Tasks themselves travel from node to node, one can say - they flow from node to node - hence the name taskflow.... deeeep, i know...
So you see, unlike in TOPs (or PDG) - the tasks are dynamic, constantly moving in the graph, while in TOPs tasks are bound to a certain node and may only produce new tasks for nodes connected below. The obvious downside of that is that there is "no static task generation", like in TOPs, what makes latter much more user-friendly, and allows you to estimate the amount of work before actually starting the work. Also in taskflow there is no finished state for the graph - it's like in those marble machines - always running, just add some marbles into it, if you design your marble machine to eventually spit out marbles - their "processing" will finish, but if you loop the machine - those marbles will be going in circles until you stop paying for electricity.
The term Task here is pretty loose - it's just an entity with attributes, and some metadata, it's up to nodes to define what to do with those tasks.
Tasks can split and join back, tasks can spawn new tasks, and tasks can reach dead ends and become "finished"
 
Tasks, obviously, have attributes, tasks can be arranged in hierarchy.
Each node analyzes attributes of a task and may change them and/or create a payload attached to the task. That payload is scheduled for execution by workers.
 
Worker is just a process running on this or other machine. worker gets work to do and sends back result.

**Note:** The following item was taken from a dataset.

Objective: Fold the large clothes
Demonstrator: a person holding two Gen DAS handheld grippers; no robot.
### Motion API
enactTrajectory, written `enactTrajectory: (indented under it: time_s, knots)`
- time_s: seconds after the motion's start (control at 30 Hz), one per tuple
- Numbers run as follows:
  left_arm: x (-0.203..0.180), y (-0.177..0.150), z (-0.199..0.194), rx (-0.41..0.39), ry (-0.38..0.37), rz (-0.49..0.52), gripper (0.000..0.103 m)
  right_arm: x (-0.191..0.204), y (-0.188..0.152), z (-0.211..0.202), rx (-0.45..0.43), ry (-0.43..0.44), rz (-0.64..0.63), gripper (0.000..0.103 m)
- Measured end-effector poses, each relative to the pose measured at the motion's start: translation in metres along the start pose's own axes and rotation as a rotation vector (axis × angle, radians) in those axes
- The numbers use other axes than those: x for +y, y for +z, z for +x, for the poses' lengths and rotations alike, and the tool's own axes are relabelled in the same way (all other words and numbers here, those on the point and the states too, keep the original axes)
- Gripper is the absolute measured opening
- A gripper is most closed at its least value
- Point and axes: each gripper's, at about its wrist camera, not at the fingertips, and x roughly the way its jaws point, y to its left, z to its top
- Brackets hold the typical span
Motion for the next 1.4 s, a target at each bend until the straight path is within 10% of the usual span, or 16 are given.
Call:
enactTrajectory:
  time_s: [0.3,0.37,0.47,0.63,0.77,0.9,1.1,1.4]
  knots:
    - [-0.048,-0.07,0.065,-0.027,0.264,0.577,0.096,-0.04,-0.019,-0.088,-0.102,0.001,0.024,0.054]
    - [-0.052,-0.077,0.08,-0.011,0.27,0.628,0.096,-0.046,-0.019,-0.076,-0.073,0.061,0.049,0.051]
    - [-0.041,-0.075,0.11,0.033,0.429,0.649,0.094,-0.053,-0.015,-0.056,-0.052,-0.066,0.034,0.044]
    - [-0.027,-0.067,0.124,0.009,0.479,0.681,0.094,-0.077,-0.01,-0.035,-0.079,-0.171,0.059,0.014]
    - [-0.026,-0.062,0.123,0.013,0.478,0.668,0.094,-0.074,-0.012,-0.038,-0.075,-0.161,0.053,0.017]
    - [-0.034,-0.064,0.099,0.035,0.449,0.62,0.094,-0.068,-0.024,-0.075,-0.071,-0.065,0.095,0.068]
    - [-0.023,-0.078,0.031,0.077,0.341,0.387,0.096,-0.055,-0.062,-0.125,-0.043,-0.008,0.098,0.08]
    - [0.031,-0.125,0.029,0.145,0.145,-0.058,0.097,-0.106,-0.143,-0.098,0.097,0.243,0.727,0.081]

So generally speaking, the payload is just what to run and in what environment, optionally what files to transfer to worker and back and how to map them. 
 
Node then can potentially choose to analyze payload invocation results and update task's attributes further, or even create a new payload to be scheduled again.

Nodes can have their own volatile runtime state, but they are not "running" themselves. For example, a node may choose to remember ids of tasks it processed and skip them if those tasks somehow come back to the node again later. Or, for another example, a node may not let children tasks pass through until parent one comes through, or the other way around.
 
Overall Taskflow was "designed" (more like imagined) ambitiously: supporting local machines, cloud machines on drop-in-drop-out model, with close to zero manual configuration, one-button deployment... this will take quite some time to implement, and then to reimplement, but this time efficiently...
the original idea kinda looked like this:

Though i'm mostly doing it as a proof of concept and study for myself, i do think this can have a real world application, for a small group of freelancers, to automate distributed pipeline and use idle machines to render stuff, maybe even for small studios.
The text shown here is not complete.